I don’t know where you are, Quentin, but in my neck of the woods (left coast Canada) those degrees *are* more expensive – a future chemist or mechanical engineer pays higher tuition than an English or mathematics student. Business studies are also more expensive – in that case not due to the cost of labs, but the cost to retain faculty; the profs make the argument that they would be “big four” partners if they left, and the university has to pay to keep them. Of course, it’s also what the market will bear on the student side – and… Read more »
I’m UK (England), which is where this article refers to, but it’s interesting to hear the differences in BC (I iamgine the US is similar). English students pay the same for tuition, whether to study Chemistry at Oxbridge or Media Studies at some third tier place (the ‘cost of living’ will, naturally, be higher in Oxbridge or London than somewhere more provincial). In theory, unis can charge lower fees, but none of them do. In Scotland all tuition is free (paid for by English subsidies), but only to ‘native’ students. The cost of being ground down under the English jackboot!

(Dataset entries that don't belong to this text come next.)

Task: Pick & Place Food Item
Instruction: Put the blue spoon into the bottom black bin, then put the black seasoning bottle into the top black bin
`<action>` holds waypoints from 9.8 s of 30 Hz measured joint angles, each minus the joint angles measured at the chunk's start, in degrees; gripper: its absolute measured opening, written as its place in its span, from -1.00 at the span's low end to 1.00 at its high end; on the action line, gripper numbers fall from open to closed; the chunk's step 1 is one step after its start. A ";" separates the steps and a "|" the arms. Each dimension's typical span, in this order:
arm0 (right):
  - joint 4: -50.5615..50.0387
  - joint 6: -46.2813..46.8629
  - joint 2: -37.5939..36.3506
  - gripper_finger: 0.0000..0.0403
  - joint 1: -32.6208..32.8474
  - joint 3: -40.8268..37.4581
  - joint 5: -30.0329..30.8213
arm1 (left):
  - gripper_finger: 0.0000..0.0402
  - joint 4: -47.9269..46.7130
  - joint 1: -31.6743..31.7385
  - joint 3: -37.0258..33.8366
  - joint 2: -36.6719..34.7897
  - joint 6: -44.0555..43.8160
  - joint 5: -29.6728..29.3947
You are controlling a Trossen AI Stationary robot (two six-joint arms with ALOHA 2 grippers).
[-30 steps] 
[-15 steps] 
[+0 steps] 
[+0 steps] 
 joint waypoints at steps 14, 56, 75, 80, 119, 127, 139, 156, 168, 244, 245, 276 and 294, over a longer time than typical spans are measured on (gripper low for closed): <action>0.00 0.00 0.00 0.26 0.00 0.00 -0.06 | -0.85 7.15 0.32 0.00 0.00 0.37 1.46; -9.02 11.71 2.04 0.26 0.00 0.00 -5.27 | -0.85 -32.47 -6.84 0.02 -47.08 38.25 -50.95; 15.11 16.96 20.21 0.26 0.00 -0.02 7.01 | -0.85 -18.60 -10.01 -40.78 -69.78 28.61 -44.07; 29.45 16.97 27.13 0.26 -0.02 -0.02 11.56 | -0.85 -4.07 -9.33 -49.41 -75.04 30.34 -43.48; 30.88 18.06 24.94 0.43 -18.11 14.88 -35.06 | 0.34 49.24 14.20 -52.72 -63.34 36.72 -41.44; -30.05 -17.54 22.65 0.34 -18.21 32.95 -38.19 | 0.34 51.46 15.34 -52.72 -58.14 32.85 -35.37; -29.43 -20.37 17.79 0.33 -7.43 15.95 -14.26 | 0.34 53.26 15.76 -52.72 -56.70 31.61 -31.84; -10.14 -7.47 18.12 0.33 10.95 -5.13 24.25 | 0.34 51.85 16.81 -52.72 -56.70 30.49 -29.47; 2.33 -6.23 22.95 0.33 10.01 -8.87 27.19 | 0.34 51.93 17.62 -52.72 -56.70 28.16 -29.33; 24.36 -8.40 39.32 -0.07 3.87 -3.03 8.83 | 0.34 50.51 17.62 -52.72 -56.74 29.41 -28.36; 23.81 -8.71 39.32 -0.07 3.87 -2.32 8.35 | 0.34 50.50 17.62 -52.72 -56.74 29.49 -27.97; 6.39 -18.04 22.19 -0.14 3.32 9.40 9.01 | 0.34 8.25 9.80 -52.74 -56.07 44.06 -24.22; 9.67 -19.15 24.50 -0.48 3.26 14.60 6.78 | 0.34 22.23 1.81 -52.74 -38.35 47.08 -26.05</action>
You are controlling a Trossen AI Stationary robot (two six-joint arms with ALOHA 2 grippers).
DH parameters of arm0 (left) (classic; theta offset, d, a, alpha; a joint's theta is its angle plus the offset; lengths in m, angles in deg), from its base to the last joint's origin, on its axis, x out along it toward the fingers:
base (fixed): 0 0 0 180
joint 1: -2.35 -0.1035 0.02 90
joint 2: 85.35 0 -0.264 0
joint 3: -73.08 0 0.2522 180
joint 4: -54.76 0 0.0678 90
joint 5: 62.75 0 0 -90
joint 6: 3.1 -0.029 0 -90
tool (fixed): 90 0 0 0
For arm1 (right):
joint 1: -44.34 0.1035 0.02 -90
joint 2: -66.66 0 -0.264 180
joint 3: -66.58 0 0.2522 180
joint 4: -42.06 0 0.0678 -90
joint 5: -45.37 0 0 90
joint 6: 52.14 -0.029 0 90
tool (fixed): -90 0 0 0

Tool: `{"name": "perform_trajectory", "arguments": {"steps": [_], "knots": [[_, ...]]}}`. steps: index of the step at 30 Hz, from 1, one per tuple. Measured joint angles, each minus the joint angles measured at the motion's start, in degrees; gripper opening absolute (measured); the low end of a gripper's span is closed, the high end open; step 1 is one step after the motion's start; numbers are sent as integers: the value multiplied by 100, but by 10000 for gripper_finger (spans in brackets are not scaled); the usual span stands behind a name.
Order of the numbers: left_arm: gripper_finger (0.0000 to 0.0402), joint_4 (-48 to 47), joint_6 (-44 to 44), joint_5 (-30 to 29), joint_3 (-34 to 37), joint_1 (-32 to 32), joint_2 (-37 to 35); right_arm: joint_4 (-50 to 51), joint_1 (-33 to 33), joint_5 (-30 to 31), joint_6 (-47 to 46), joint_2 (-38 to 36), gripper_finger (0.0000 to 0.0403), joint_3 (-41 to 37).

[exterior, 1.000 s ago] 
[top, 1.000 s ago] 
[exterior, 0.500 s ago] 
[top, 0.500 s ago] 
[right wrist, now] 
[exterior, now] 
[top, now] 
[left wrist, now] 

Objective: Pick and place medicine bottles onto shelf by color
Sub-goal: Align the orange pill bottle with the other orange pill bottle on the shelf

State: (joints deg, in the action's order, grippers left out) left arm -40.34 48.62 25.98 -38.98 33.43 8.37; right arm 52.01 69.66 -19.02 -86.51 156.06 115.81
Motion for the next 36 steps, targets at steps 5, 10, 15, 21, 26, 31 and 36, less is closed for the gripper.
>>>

In the two state universities I attended, tuition was by credit-hour (generally the number of hours per week that the class met), certainly with no schedule for the price to vary by department or degree program. Chem-lab fees and textbooks might vary in costs. The faculty union would strike if the Prez implied that one discipline was less worthy than another.
Tie the repayments to the university’s pension scheme. If your graduates do well, your pension is secure. If your graduates earn less than £26k, your pension is screwed. That ought to concentrate minds.
Your idea won’t have much effect with income contingent loans, like in the UK, Australia and New Zealand. There have been plenty of studies of past changes to the cost of degrees, both up-front and changes to repayment schemes, that show they have little effect on students’ choices.